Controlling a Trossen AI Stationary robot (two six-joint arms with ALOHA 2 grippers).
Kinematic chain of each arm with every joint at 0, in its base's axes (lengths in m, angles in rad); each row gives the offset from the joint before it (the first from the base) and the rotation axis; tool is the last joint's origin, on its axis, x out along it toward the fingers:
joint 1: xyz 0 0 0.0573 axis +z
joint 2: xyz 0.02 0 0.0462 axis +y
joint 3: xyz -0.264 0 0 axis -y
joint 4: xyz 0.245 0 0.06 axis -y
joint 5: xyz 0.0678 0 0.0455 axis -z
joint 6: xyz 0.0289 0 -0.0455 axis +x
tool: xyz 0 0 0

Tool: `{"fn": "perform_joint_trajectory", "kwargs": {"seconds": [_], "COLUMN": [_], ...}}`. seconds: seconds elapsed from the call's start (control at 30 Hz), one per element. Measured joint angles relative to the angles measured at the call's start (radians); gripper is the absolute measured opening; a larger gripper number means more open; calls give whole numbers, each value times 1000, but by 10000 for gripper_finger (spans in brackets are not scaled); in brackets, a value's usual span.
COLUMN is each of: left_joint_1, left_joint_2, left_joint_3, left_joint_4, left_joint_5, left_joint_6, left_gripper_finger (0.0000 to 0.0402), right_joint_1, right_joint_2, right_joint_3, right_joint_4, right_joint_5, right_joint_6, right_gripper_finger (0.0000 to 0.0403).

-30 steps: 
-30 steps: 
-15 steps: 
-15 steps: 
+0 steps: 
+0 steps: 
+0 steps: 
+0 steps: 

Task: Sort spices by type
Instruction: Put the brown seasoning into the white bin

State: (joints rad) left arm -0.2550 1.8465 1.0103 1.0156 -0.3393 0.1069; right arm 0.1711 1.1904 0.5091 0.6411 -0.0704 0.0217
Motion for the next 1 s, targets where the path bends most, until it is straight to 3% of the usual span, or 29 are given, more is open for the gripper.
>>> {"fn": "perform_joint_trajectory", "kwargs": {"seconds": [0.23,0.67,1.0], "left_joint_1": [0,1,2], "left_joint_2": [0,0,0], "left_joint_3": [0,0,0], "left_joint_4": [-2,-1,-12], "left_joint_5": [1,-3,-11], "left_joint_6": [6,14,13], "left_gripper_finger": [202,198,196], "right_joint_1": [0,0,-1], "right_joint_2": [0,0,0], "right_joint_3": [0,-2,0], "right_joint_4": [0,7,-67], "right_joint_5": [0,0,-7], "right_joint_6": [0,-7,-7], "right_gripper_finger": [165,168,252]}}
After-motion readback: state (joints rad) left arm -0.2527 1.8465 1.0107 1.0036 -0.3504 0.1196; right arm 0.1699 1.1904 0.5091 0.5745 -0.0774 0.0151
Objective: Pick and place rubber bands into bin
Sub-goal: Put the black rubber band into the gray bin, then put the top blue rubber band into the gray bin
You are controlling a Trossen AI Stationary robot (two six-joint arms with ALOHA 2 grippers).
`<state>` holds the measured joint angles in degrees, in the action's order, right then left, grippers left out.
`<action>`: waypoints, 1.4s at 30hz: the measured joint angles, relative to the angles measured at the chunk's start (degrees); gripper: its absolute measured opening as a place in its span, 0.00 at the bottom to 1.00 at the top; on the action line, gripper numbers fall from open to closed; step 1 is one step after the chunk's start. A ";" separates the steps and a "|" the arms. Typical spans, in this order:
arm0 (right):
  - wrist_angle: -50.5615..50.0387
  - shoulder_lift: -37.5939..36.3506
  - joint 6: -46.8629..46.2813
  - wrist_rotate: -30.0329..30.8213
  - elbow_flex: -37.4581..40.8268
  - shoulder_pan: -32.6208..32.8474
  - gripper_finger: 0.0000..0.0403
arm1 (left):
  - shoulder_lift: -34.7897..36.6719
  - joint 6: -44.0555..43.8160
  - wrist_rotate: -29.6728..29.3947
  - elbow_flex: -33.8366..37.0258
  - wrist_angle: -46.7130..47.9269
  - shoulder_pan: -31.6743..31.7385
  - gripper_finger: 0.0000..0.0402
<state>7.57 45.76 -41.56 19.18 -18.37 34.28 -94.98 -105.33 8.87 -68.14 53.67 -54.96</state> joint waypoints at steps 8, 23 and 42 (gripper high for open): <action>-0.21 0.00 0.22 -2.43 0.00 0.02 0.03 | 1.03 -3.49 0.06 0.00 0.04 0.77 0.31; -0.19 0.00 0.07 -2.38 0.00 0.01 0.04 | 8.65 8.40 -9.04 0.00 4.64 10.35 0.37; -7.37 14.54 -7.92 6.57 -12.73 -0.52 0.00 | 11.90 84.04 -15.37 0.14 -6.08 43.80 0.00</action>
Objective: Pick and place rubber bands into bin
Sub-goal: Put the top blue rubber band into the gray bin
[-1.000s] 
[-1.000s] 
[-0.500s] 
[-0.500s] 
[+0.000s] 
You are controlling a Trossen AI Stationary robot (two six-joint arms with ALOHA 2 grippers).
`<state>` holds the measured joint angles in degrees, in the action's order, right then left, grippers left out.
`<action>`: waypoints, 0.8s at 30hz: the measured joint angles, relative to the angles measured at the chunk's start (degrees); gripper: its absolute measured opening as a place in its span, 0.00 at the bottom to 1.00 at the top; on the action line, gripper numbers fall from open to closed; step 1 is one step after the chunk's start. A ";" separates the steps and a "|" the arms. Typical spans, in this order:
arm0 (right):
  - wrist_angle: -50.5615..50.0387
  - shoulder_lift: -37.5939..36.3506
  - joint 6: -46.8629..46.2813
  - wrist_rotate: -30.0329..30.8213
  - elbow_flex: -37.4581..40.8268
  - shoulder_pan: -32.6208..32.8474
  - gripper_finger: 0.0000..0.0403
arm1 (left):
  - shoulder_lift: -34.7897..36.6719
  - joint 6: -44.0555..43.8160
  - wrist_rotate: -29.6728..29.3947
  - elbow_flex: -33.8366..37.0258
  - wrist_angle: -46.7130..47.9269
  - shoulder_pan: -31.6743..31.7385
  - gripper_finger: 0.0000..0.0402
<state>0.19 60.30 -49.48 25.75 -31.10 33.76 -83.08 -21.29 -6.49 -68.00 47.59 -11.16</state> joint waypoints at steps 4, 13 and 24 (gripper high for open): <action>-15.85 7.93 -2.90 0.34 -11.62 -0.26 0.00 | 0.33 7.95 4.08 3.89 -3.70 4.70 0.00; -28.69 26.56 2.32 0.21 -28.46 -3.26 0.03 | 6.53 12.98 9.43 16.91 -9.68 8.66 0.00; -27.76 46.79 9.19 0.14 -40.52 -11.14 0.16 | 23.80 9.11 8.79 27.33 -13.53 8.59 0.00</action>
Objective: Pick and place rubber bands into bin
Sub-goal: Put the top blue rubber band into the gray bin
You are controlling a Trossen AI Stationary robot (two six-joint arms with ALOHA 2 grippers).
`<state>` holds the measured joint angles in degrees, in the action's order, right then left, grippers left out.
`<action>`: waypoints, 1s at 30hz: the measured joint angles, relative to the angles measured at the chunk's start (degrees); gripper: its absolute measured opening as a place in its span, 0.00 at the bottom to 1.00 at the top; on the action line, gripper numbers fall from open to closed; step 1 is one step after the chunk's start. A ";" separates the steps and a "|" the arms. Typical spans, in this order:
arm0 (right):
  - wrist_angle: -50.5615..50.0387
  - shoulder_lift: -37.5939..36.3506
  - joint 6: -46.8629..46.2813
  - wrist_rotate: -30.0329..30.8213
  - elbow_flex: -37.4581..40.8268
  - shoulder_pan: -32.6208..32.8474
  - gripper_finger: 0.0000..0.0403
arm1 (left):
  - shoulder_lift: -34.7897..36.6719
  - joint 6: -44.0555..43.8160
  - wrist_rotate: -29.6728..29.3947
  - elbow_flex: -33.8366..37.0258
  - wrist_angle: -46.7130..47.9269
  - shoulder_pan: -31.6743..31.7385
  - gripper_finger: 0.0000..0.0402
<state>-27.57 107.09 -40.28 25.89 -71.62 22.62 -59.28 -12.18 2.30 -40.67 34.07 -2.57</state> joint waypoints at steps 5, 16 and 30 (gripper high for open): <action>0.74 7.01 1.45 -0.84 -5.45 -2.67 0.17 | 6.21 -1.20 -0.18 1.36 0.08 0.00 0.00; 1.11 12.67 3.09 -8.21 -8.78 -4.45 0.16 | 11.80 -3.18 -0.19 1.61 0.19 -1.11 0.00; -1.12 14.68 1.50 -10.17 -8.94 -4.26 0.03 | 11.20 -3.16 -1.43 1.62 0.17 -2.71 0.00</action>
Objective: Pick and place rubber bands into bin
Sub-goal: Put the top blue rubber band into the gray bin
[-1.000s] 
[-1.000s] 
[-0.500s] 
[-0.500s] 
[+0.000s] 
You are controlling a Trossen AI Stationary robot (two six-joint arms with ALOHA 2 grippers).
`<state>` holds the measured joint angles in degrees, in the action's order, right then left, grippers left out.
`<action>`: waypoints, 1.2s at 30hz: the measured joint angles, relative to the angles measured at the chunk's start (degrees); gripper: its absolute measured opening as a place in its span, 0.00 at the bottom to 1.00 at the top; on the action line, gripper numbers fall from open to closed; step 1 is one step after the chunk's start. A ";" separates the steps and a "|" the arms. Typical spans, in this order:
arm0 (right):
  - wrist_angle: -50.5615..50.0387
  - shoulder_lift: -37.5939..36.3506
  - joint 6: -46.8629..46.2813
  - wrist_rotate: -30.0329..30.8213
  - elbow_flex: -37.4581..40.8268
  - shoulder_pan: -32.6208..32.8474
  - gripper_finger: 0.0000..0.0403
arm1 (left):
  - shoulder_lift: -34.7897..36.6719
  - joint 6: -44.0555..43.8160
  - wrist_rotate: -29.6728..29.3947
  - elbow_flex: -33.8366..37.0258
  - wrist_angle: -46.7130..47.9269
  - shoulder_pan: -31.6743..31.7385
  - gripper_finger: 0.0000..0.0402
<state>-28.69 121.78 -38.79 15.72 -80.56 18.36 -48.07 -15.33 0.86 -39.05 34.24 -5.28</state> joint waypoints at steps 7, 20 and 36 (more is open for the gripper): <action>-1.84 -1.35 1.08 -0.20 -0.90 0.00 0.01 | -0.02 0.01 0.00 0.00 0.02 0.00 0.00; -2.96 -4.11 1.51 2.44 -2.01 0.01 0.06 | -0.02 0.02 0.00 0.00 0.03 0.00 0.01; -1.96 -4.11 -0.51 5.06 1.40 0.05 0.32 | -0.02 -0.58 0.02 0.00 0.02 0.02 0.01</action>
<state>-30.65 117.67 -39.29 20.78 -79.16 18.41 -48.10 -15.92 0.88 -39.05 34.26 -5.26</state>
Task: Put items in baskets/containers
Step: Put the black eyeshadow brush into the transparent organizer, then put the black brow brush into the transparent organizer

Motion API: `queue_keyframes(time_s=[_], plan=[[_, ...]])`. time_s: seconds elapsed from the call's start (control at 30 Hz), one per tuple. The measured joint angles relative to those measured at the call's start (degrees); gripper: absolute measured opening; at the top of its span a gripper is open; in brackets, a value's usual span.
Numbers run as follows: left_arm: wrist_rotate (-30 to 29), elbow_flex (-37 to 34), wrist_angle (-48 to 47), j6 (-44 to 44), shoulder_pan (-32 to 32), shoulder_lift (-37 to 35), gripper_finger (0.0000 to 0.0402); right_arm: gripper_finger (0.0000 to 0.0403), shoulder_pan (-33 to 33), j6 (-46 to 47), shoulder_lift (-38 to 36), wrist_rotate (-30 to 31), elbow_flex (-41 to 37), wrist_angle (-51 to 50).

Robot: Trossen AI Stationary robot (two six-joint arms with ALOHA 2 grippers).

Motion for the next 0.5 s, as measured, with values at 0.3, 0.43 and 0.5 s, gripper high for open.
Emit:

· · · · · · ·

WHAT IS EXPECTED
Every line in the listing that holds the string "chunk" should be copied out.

TASK RESULT
`<action>`: waypoints, 1.4s at 30hz: the measured joint angles, relative to the angles measured at the chunk's start (degrees); gripper: its absolute measured opening as a place in its span, 0.00 at the bottom to 1.00 at the top; on the action line, gripper numbers fall from open to closed; step 1 is one step after the chunk's start. A ";" separates the steps and a "|" the arms. Typical spans, in this order:
`<action>`: waypoints, 0.8s at 30hz: the measured joint angles, relative to the angles measured at the chunk's start (degrees); gripper: its absolute measured opening as a place in its span, 0.00 at the bottom to 1.00 at the top; on the action line, gripper numbers fall from open to closed; step 1 is one step after the chunk's start. A ";" separates the steps and a "|" the arms. Typical spans, in this order:
`<action>`: waypoints, 1s at 30hz: the measured joint angles, relative to the angles measured at the chunk's start (degrees); gripper: its absolute measured opening as a place in its span, 0.00 at the bottom to 1.00 at the top; on the action line, gripper numbers fall from open to closed; step 1 is one step after the chunk's start. A ";" separates the steps and a "|" the arms. Typical spans, in this order:
`<action>`: waypoints, 1.2s at 30hz: the measured joint angles, relative to the angles measured at the chunk's start (degrees); gripper: its absolute measured opening as a place in its span, 0.00 at the bottom to 1.00 at the top; on the action line, gripper numbers fall from open to closed; step 1 is one step after the chunk's start. A ";" separates the steps and a "|" the arms. Typical spans, in this order:

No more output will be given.